When not on the international speaker merry-go-round, he can sometimes be found at his holiday home in New Zealand's Golden Bay. But even there he never stops looking for the little details of good business that have become his stock in trade.
"The closest town is Takaka, and the top four or five professional services are well worth writing about," he says. "There are a lot of people doing great work. You have got to think that five or ten percent are doing pretty good work and one percent of businesses in any given town are really worth emulating and learning something from.
"When I talk to big businesses about customer service I tell them to make every one of their people a consultant for the next week and during that week keep their eyes open when they are getting their laundry done, going to a restaurant or getting the car fixed.
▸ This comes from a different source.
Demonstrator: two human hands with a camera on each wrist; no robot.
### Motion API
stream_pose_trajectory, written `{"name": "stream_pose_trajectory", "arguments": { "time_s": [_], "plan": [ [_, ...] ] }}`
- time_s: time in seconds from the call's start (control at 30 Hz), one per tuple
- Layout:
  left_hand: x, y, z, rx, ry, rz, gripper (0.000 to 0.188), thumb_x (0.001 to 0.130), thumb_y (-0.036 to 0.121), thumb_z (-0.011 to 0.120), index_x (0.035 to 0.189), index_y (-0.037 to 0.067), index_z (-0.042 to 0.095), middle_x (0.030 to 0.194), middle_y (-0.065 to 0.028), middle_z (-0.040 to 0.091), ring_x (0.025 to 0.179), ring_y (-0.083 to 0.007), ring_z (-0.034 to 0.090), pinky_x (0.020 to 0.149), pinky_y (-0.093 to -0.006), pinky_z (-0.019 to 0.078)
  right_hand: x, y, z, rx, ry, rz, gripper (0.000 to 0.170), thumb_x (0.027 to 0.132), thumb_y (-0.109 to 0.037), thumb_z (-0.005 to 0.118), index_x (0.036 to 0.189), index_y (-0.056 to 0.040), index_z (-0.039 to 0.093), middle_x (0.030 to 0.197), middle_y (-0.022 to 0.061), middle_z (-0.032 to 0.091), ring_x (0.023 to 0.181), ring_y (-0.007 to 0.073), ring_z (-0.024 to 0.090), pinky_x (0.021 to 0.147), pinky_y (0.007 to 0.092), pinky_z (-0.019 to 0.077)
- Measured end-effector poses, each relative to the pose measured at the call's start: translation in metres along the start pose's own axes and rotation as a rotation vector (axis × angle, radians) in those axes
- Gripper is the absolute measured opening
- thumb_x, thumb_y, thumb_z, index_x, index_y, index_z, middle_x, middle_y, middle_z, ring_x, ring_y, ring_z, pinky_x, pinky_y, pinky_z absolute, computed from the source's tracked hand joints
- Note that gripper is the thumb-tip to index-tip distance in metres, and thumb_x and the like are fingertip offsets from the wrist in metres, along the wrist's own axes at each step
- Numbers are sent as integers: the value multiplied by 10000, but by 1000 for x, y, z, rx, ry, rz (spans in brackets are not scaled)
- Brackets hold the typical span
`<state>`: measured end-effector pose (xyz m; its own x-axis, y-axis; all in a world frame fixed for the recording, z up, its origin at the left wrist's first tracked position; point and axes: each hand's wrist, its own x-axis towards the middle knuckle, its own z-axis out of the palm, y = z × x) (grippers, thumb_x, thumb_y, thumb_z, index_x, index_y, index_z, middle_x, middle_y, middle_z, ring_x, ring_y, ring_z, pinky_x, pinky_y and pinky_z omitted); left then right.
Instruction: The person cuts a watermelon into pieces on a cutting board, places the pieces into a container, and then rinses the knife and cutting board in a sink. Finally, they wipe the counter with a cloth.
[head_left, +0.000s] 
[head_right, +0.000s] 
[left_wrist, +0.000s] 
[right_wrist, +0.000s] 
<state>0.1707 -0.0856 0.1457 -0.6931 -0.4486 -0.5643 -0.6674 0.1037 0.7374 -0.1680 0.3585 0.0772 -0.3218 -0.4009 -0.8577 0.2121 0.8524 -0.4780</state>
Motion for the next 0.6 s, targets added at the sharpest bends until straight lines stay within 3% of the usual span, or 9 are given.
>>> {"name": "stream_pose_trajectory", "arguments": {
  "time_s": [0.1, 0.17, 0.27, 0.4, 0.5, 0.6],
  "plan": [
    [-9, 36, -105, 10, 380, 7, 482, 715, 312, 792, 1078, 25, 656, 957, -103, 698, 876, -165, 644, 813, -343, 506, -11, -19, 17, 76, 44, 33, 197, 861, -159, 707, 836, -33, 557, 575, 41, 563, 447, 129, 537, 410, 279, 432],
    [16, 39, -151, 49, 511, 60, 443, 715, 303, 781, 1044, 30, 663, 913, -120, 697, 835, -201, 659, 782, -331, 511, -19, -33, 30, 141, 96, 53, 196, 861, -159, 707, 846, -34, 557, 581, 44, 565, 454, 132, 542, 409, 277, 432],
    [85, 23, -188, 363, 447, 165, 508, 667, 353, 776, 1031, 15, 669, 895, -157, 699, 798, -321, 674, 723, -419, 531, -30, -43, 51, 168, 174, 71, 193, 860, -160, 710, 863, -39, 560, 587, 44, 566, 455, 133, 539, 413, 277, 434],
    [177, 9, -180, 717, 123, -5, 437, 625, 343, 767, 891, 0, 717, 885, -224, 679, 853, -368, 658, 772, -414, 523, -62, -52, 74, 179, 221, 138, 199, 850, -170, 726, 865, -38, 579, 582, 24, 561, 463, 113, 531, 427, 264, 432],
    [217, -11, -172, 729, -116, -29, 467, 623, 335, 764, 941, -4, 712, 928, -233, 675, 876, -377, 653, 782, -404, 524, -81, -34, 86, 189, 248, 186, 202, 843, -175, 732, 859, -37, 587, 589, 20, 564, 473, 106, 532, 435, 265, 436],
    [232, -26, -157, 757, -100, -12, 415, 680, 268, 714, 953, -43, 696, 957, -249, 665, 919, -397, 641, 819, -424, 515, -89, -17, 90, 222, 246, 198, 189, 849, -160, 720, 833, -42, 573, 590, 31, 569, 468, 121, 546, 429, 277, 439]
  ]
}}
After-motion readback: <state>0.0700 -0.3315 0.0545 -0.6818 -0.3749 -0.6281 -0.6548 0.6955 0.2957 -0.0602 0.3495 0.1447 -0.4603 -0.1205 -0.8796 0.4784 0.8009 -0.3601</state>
Look for the little positive or negative acts of service that go on, bring those ideas back, and apply them to our bigger space."
His secret is that there is no secret: business best practice is hiding in plain sight. It just isn't all glam and whizz-bang, so too many of us overlook it. It's not the blue skies, big picture and visions beloved of old-school business consultants: it's detail and old-fashioned courtesy.
"Human decency, thoughtfulness and so on make up the number one profit-making strategy in the world. And if it doesn't make you a ton of profit, it at least allows you to look in the mirror every morning without throwing up."
Peters doesn't tell potential business leaders to read Sun Tzu's The Art of War and play squash, he tells them to buy a big bunch of flowers on the way to the office and place them on the receptionist's desk.
"One of the things that coaches tend to do in American football is script the first five or ten plays," he says. "Things are going to change and you are going to adjust, but as an offensive team you know the first four or five things you are going to try.
"Bosses ought to script their first four or five plays. Think about the three or four people whose desks you should stop by to ask them how things are going, to ask them what you can do for them. You think of it as the Queen arriving in Auckland. The boss, even if she is only 28 years old in an 11-person insurance office, she is the Queen, because people pay attention to bosses. So there's this great opportunity to set the tone."
In line with this, Peters decries how top business schools don't focus on the little things, and keep producing graduates who fail to see the blindingly obvious.
"There's a lot of good 'ordinary' stuff being taught in business schools that is useful for real people in real supervisory roles," he says. "But the big schools seem to fundamentally pay too little attention to the people issues. That's always a mistake. It starts with the people, ends with the people and it's the people in the middle."
His take on New Zealand, Ltd? "The notion that farm exports are still the numero uno in New Zealand, the notion that developed economies and high-wage economies will thrive based on hand work is pretty much out the window. The notion that we will survive based on education, adult learning, continuous learning—that's fabulous."